What you will do:
Transcribe the entire listing exactly.

Recorded data:
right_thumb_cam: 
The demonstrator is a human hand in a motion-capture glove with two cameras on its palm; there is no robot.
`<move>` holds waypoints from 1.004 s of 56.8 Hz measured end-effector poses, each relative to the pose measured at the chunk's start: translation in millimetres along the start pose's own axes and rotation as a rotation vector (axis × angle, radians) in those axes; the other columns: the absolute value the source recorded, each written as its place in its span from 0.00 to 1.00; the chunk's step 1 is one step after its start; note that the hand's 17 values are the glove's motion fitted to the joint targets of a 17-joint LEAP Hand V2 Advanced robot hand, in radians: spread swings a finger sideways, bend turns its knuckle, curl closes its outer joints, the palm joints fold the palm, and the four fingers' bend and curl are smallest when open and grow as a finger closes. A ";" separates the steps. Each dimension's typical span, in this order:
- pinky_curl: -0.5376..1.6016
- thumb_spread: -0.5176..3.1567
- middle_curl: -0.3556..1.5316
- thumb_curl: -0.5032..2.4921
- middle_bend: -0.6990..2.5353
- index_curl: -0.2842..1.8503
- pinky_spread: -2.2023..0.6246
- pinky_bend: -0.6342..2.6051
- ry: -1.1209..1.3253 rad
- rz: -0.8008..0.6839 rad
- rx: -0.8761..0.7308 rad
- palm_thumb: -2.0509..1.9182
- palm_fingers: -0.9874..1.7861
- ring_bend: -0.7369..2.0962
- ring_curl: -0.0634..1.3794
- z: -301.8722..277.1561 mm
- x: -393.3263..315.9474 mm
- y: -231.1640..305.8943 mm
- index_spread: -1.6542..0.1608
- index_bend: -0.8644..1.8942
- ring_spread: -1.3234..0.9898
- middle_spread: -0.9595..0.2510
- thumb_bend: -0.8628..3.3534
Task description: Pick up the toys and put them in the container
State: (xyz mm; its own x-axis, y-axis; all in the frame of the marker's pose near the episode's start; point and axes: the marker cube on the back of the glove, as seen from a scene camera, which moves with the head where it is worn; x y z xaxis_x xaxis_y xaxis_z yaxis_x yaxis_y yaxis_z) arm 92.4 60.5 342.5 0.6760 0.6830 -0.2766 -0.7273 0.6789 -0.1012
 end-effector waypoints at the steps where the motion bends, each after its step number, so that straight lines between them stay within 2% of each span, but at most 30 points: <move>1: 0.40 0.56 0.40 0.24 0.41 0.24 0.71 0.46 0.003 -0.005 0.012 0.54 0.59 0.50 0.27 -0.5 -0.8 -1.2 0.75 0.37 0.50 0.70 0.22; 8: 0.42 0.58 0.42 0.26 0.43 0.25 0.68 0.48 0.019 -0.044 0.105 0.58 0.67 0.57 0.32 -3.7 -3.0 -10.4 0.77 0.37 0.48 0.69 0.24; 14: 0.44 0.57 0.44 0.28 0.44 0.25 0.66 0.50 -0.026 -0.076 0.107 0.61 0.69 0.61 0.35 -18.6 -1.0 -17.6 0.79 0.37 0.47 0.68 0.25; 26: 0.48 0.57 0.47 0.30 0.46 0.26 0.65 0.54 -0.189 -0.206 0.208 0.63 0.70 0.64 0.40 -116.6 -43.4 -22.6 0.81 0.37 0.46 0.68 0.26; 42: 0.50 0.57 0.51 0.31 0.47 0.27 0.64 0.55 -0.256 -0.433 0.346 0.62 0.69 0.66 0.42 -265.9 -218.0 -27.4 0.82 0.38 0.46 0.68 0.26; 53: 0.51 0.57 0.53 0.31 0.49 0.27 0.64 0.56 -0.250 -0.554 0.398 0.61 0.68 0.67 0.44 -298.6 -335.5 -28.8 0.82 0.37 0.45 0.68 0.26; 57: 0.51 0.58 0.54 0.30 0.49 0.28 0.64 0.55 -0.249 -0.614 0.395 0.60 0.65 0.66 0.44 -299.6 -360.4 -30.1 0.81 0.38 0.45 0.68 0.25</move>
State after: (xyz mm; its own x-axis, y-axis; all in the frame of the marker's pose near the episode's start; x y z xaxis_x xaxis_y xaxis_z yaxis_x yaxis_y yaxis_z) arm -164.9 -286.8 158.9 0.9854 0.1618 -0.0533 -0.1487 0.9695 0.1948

Result of this exercise:
right_thumb_cam: 
The demonstrator is a human hand in a motion-capture glove with two cameras on its palm; there is no robot.
`<move>` holds waypoints from 1.004 s of 56.8 Hz measured end-effector poses, each relative to the pose measured at the chunk's start: translation in millimetres along the start pose's own axes and rotation as a rotation vector (axis × angle, radians) in those axes; the other columns: the absolute value the source recorded, each written as its place in its span from 0.00 to 1.00; the chunk's step 1 is one step after its start; note that the hand's 17 values are the glove's motion fitted to the joint targets of a 17-joint LEAP Hand V2 Advanced robot hand, in radians: spread swings a finger sideways, bend turns its knuckle, curl closes its outer joints, the palm joints fold the palm, and the four fingers' bend and curl are smallest when open and grow as a finger closes. A ";" separates the steps. Each dimension's typical span, in this order:
- pinky_curl: -0.5376..1.6016
- thumb_spread: -0.5176..3.1567
- middle_curl: -0.3556..1.5316
- thumb_curl: -0.5032..2.4921
- middle_bend: -0.6990..2.5353
- index_curl: -0.2842..1.8503
- pinky_spread: -2.2023..0.6246
- pinky_bend: -0.6342..2.6051
- ry: -1.1209..1.3253 rad
- rz: -0.8008..0.6839 rad
- rx: -0.8761..0.7308 rad
- palm_thumb: -2.0509..1.9182
- palm_fingers: -0.9874..1.7861
- ring_bend: -0.7369..2.0962
- ring_curl: -0.0634..1.3794
- z: -301.8722..277.1561 mm
- x: -393.3263..315.9474 mm
- y: -231.1640..305.8943 mm
- index_spread: -1.6542..0.1608
- index_bend: -0.8644..1.8942
- ring_spread: -1.3234..0.9898
- middle_spread: -0.9595..0.2510
- thumb_bend: -0.8628..3.3534
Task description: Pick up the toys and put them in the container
State: (xyz mm; its own x-axis, y-axis; all in the frame of the marker's pose near the episode's start; point and axes: the marker cube on the back of the glove, as seen from a scene camera, which moves with the head where it is worn; x y z xaxis_x xaxis_y xaxis_z yaxis_x yaxis_y yaxis_z) arm 92.4 60.5 342.5 0.6760 0.6830 -0.2766 -0.7273 0.6789 -0.1012
 end-effector waypoints at the steps where the motion bends, each after its step number, so that straight lines between them stay within 2% of each span, but at most 30 points: <move>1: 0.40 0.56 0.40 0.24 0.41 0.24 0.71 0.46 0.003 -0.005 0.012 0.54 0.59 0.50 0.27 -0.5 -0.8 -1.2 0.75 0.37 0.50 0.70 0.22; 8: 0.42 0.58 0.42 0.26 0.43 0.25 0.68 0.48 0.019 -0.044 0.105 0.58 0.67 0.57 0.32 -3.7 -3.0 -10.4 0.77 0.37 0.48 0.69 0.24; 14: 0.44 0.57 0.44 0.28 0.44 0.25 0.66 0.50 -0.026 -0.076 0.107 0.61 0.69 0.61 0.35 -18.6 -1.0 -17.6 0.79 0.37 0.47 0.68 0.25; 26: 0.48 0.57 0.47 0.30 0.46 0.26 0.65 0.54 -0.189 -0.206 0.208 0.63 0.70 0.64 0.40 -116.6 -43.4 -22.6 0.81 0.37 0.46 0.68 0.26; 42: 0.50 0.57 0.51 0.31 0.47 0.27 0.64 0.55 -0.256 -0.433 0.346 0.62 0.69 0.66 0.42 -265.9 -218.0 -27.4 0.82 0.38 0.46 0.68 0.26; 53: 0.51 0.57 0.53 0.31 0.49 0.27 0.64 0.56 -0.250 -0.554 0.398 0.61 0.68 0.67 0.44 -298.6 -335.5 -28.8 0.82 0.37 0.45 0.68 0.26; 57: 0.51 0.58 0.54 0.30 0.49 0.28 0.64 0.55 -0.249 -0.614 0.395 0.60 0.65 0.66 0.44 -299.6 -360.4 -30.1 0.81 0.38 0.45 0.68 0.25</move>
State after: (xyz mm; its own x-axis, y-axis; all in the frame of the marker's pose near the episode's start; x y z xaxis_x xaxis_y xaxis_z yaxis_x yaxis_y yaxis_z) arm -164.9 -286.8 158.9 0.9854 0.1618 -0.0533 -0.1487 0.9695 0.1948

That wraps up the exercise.